Cameron was silent. Whether he was listening, or his drugged brain was trying to muddle through fact versus reality, Jonathan wasn't sure. But at least he wasn't trying to break his hands into even more pieces than they already were.

"I'm sorry I left you there, Cam. I panicked, and you know how bad I am at making things up on the fly. But I'm here now, and I promise you… _promise_ you that I am not going _anywhere_."

Except maybe back to prison if Cam's friends caught him here. He was still a little fuzzy on how the law applied to innocent people escaping wrongful imprisonment, but it hadn't worked out too well for Papillon. Maybe he'd get a nice, isolated island prison, too.

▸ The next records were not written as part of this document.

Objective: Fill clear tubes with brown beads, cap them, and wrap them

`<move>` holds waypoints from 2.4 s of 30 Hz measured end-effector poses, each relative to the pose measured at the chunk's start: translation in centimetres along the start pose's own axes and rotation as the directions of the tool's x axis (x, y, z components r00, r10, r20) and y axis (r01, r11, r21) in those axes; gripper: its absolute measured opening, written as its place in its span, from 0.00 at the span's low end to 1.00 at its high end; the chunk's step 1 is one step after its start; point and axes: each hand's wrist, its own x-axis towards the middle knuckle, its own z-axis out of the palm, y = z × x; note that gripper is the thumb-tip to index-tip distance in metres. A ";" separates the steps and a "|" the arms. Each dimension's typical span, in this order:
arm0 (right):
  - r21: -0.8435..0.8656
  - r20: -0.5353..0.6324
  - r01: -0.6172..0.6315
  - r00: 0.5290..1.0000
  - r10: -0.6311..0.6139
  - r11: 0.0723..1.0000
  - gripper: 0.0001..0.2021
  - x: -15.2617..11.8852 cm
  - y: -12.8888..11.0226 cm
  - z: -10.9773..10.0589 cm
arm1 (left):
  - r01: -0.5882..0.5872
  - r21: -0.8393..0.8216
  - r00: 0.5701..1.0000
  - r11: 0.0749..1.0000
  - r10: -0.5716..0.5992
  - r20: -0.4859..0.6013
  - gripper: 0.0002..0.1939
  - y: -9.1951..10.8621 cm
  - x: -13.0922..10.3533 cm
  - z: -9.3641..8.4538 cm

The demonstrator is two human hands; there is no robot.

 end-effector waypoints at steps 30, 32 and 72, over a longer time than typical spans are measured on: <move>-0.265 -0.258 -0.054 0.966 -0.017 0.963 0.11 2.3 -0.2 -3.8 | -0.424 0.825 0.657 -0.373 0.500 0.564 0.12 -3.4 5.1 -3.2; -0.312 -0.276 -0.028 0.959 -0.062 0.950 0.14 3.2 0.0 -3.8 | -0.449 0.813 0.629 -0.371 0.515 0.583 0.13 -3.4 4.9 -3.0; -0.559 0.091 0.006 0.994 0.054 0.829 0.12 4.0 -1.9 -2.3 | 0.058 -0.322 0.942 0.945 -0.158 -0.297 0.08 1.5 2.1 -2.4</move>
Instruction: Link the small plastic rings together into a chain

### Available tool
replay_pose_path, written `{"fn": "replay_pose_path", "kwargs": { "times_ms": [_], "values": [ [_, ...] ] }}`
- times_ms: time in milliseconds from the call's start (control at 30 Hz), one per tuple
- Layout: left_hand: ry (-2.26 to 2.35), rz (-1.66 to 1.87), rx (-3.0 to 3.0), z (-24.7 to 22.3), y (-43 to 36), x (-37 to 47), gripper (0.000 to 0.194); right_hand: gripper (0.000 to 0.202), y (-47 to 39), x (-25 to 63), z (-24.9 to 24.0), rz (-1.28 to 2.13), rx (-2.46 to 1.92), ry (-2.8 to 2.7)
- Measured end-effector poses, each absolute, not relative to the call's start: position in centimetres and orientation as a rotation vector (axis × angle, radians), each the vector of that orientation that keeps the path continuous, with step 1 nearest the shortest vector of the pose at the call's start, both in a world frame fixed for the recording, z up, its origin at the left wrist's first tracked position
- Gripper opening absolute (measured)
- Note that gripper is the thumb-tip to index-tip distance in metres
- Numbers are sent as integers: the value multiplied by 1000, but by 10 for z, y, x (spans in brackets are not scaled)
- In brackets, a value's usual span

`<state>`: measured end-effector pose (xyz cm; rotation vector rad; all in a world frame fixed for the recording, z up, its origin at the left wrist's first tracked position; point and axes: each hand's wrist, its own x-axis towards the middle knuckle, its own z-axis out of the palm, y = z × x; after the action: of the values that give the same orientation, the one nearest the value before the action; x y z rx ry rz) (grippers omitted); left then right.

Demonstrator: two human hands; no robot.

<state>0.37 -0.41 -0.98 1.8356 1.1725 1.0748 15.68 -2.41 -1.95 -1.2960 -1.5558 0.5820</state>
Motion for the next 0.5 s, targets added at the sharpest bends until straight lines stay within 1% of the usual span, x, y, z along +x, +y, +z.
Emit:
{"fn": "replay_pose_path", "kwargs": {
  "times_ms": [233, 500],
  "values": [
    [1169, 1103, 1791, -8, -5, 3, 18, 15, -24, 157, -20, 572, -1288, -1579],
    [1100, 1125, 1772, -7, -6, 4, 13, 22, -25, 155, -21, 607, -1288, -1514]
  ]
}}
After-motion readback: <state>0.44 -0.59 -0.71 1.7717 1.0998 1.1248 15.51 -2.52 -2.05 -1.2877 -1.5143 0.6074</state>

Cameron finally opened his eyes, and though they were glassy and bright, he was at least _looking_ at him with an intensity that would unnerve most people. But he wasn't looking off to the side, or at the walls – Jonathan could watch him trace the shape of him as he tried to cement the idea in his addled mind that _yes_ Jonathan was really here, not another hallucination.

"Johnny?"

He nodded. "In the flesh."

And suddenly his arms were full of Cameron as he launched himself upright with enough force to rock them both back, Jonathan's left hand releasing his grip on his brother to brace them both before Cameron knocked them off the bed.

"I'm sorry I made you leave, I'm sorry I didn't get you out sooner, I'm _sorry_ dad made you be me, I'm _sorry_ I wasn't good enough without you…"

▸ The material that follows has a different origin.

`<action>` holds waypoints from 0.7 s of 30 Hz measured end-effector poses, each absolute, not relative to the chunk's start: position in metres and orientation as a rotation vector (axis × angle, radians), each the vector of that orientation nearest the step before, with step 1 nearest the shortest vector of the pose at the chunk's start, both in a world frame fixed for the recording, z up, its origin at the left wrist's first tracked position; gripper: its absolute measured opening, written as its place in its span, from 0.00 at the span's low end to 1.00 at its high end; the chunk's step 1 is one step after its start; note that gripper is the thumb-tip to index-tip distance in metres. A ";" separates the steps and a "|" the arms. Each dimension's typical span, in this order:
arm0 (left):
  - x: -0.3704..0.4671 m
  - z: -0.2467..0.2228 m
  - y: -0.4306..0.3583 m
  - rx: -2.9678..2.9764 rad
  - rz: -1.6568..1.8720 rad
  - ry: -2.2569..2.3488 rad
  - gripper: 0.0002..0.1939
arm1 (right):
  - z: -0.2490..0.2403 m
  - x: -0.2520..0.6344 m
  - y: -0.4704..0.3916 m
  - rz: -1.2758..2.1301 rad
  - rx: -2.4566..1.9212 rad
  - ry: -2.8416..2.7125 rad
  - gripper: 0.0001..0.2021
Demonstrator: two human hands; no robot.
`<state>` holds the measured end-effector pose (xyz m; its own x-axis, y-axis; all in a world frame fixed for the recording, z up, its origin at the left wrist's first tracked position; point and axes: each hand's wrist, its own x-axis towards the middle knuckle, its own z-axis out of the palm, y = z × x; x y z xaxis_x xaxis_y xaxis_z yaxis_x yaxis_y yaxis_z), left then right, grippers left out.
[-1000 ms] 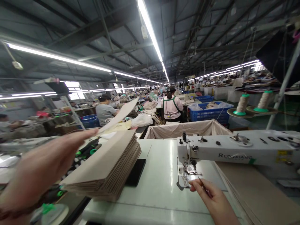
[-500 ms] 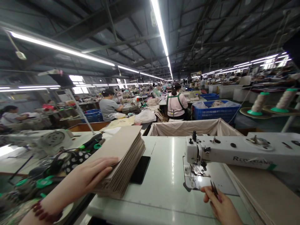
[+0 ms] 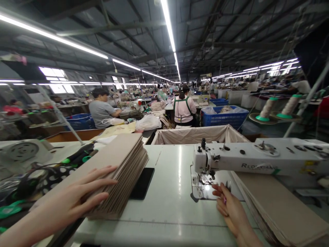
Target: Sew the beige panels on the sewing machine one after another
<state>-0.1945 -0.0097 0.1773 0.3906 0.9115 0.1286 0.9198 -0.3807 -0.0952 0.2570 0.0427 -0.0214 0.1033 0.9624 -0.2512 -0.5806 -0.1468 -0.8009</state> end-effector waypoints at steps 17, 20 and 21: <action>-0.109 -0.063 0.071 -1.896 -0.487 -2.300 0.23 | -0.009 0.248 0.060 1.526 -0.907 -0.522 0.17; -0.104 -0.068 0.094 -1.764 -0.462 -2.324 0.24 | -0.004 0.257 0.040 1.481 -1.001 -0.638 0.19; -0.103 -0.068 0.099 -1.734 -0.453 -2.331 0.23 | -0.004 0.261 0.032 1.457 -1.037 -0.684 0.21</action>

Anything else he said was completely lost in translation as he pressed his face into Jonathan's chest and his heavy coat. The thick bandages made the hug awkward, but Jonathan didn't really care. A weight felt like it was lifted from his chest, finally allowing him to take the first real breath of air since last he saw his brother.

He'd been _so_ afraid that Cameron wouldn't want him anymore. That he wouldn't want to see him, that he would blame him for leaving without a word of explanation, for making him think that he _didn't_ want to escape with him and that he trusted the Mystery Woman even more than his own brother.

For being the monster Sebastian Black had tried to make him into since he was ten years old.

But the words stuck in his throat, and all he could manage was to hold his brother as tightly as he could.

He would've happily stayed like that forever, but as much as the cosmos loved Cameron, it didn't have the same affection for Jonathan.

He could've kicked himself for letting his guard down. Years of paranoia and training drilled into him and he stupidly thought that for just a minute, he and Cameron could just be _brothers_ without having to worry about someone seeing them, or someone finding out, or their father berating them for infraction of his militant rules.

He heard the door open, but he was too focused on Cameron, the weight of him against him and the relief that Cameron couldn't hold a grudge – even against him – too distracting to allow for anything else. Nothing else mattered in that moment.

Until someone grabbed him by the back of his collar and yanked him violently away from Cameron. Cameron, who despite having recently broken and maimed hands, still fought to keep his grip on his brother despite the pain it should've caused him.

" ** _No!_** " Cameron protested, even as a far gentler set of hands than the ones on Jonathan pushed him back to the bed.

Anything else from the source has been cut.